Work task: Lines from the one containing "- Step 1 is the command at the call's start" through the last line of the material below: print these exactly, and only these.

════════════════════

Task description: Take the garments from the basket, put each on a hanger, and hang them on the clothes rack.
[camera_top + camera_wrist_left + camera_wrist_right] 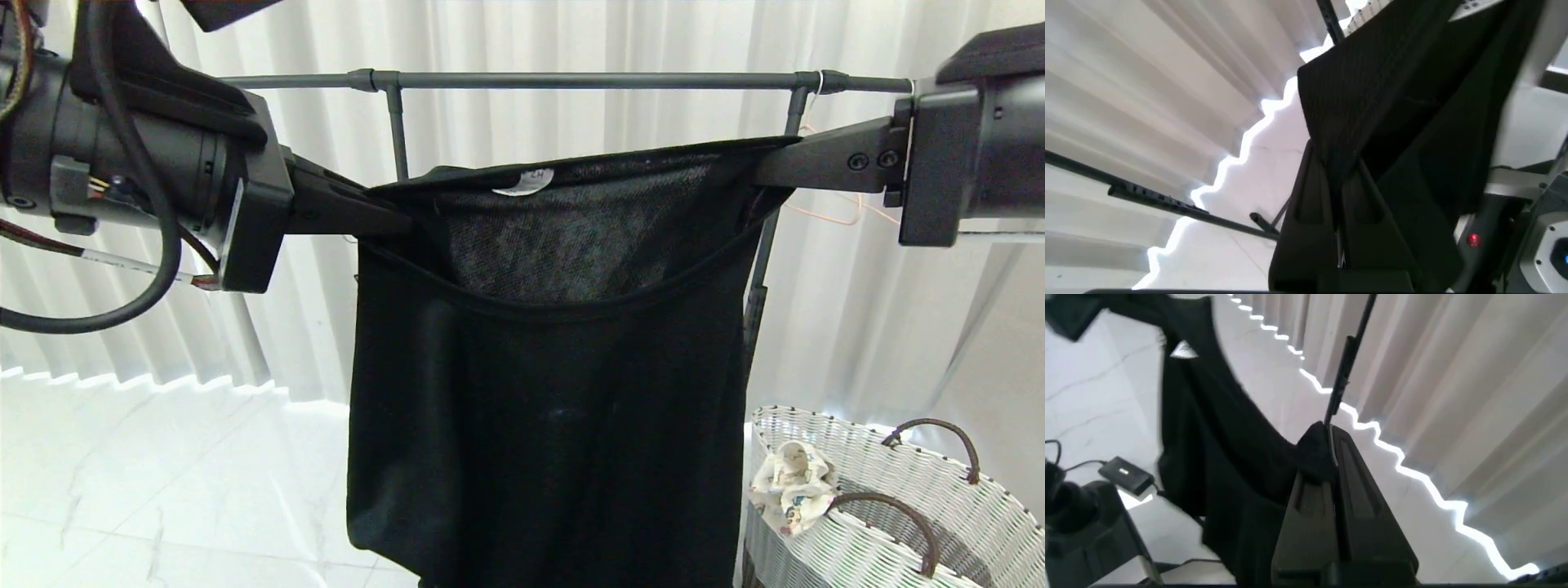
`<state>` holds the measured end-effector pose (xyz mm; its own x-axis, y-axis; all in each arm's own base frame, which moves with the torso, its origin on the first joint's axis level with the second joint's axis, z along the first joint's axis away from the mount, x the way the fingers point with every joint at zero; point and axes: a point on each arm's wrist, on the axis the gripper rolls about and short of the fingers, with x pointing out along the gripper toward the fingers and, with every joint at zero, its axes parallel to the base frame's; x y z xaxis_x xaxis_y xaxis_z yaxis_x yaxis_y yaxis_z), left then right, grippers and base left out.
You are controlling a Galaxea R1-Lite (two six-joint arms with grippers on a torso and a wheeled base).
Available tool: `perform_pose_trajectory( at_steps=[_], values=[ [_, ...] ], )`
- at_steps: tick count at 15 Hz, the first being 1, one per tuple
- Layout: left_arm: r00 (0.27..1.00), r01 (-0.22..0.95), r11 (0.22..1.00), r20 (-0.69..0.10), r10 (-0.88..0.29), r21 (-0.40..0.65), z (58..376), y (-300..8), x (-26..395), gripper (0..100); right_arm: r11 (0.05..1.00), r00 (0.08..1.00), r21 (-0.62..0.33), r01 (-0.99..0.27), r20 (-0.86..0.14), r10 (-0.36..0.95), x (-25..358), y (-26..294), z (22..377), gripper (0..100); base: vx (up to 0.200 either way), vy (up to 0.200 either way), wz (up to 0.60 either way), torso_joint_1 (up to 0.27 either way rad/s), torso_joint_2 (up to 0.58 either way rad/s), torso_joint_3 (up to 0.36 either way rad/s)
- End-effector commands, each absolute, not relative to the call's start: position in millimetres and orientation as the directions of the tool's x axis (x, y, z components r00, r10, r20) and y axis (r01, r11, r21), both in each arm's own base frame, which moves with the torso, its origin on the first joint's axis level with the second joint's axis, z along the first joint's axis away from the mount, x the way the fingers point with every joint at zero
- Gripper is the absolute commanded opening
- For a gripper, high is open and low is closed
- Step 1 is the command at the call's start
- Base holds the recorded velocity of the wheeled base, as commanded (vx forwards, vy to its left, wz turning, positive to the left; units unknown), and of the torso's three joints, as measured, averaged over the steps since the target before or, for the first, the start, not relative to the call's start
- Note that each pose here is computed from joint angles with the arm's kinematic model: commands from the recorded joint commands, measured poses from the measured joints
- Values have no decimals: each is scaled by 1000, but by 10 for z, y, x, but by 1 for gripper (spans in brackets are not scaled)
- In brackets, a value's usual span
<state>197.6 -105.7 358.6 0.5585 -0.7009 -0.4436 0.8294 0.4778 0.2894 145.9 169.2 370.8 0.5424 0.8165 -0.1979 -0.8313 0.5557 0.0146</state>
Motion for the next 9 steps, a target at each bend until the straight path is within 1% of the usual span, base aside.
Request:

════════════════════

Response area:
- Step 1 is the command at the call's start
- Base holds the recorded velocity of the wheeled base, as commanded (vx forwards, vy to its left, wz turning, positive to the left; units unknown), and of the torso's three joints, as measured, averaged over the steps since the target before or, for the first, the start, not relative to the call's start
- Note that each pose here is computed from joint angles with the arm's kinematic model: commands from the recorded joint commands, measured poses from the measured joints
- Values have no decimals: each is scaled by 1000, but by 10 for z, y, x, but by 1 for gripper (spans in brackets are not scaled)
- In brackets, a value's usual span
<state>197.6 -105.7 358.6 0.5585 -0.7009 -0.4436 0.8294 0.4778 0.2894 145.9 169.2 370.8 0.5424 0.8165 -0.1979 -0.8313 0.5557 0.0146</state>
Motion for the next 9 steps, a target at each bend until the straight path is within 1% of the usual span, base aside.
Request:

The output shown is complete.